2. Ignoring Access Modes
Using ReadWriteOnce for multiple replicas may cause mounting problems.
3. No Backup Strategy
Persistent storage does not automatically mean backup exists.
4. Not Monitoring Disk Usage
Storage may fill up and crash applications.
5. Running Databases Without PVC
This is dangerous and may cause data loss.
Production Debugging Workflow
Step 1: Check PVC status
kubectl get pvc
Step 2: Check PV status
kubectl get pv
Step 3: Describe PVC
kubectl describe pvc mysql-pvc
Step 4: Check Pod events
kubectl describe pod mysql-pod
Step 5: Check storage class
kubectl get storageclass
Common PVC Status Values
| Status | Meaning |
|---|---|
| Pending | PVC is waiting for matching PV or dynamic provisioning |
| Bound | PVC successfully connected to PV |
| Lost | Underlying PV is unavailable |
Interview Questions
Q1: What is a Kubernetes Volume?
A Volume is storage attached to a Pod and accessible by containers inside that Pod.
Q2: Difference between PV and PVC?
PV is actual storage resource.
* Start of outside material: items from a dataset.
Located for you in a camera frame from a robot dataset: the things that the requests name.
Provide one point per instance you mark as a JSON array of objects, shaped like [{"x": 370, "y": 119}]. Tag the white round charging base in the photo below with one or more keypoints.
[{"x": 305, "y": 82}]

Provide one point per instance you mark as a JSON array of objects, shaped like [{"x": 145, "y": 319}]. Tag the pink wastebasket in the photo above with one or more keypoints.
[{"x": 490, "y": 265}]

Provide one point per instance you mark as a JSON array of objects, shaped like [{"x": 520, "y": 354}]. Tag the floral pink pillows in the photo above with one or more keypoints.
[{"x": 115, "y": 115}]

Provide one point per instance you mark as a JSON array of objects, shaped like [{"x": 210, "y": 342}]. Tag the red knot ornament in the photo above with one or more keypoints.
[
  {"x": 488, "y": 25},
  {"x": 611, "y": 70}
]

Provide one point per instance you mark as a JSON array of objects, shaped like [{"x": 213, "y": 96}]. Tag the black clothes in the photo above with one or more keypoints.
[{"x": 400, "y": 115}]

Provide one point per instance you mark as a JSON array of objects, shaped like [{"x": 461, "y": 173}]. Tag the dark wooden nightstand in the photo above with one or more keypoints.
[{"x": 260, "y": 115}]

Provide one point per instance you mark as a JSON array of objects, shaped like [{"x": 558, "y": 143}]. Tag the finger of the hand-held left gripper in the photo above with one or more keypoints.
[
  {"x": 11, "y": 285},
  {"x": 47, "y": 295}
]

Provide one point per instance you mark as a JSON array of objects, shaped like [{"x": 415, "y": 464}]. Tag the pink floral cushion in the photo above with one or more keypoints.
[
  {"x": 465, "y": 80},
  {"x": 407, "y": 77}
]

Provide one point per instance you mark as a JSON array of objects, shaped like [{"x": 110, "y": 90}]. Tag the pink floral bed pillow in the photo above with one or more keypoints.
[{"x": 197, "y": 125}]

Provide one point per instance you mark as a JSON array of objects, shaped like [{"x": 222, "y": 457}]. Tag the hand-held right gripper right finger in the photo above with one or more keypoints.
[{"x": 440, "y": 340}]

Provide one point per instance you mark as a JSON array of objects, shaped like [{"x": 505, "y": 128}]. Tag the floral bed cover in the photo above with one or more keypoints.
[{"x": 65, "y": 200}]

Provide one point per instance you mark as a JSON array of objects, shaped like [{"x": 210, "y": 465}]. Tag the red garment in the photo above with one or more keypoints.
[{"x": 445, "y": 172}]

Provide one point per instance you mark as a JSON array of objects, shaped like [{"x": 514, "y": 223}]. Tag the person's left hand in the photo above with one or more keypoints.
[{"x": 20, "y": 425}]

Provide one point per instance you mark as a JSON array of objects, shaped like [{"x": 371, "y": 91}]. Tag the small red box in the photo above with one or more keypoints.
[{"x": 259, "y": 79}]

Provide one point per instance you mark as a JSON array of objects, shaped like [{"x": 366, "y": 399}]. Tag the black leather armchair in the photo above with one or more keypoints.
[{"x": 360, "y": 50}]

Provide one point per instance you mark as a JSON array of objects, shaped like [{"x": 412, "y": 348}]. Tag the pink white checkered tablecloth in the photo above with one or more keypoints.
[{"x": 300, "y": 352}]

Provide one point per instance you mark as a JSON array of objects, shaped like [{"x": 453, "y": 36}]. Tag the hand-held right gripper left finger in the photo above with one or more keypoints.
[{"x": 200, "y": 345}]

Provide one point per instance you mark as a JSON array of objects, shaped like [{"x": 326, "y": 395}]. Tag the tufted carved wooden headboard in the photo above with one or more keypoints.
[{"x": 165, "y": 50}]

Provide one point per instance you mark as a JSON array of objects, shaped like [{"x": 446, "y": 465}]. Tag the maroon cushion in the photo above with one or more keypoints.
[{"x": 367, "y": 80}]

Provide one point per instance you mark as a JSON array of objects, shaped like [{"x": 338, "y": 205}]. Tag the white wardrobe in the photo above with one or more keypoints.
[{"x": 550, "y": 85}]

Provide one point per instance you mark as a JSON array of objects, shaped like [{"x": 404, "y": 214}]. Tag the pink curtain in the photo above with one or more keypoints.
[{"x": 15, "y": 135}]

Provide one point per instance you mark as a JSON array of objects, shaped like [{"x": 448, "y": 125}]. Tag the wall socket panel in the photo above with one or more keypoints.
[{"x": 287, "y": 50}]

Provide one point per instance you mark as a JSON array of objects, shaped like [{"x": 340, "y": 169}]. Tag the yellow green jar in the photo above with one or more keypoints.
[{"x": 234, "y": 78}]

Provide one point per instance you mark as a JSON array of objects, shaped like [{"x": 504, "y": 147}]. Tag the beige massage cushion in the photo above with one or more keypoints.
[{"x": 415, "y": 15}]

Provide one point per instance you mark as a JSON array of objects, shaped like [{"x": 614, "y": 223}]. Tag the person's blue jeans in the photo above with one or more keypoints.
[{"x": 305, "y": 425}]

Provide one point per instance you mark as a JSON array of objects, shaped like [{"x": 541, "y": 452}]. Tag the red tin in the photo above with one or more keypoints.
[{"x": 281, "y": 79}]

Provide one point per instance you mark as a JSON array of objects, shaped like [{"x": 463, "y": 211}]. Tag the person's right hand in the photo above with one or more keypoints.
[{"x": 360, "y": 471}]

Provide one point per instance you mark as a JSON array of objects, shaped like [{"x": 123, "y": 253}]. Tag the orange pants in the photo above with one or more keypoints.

PVC is a request for storage by an application.
Q3: What is StorageClass?
StorageClass defines how Kubernetes dynamically provisions storage.
Q4: What is ReadWriteOnce?
It means storage can be mounted as read-write by one node.
Q5: Why avoid hostPath in production?
Because it ties storage to a specific worker node and reduces portability.
Interview Trap Questions
Does PVC automatically backup data?
No. Backup strategy must be configured separately.
Can multiple Pods write to ReadWriteOnce volume?
Usually no, unless they run on same allowed node depending on storage provider behavior.
Does deleting Pod delete PVC?
No. PVC remains unless explicitly deleted.
Can PersistentVolume exist without Pod?
Yes. PV is independent of Pods.
Recommended Learning Path
- Kubernetes Pods
- Kubernetes Deployments
- Kubernetes Services
- ConfigMaps
- Kubernetes Secrets
- Persistent Storage
- Kubernetes StatefulSets
Summary
Persistent storage is one of the most important Kubernetes concepts for real-world applications.
Pods are temporary, but business data must survive Pod restarts, crashes, deployments, and node failures.
Volumes, PersistentVolumes, PersistentVolumeClaims, and StorageClasses work together to provide reliable storage for stateful workloads.
For production systems such as banking, e-commerce, healthcare, and SaaS platforms, persistent storage must be designed carefully with backups, monitoring, encryption, and disaster recovery.
Understanding Kubernetes storage deeply helps developers build reliable, scalable, and enterprise-ready applications.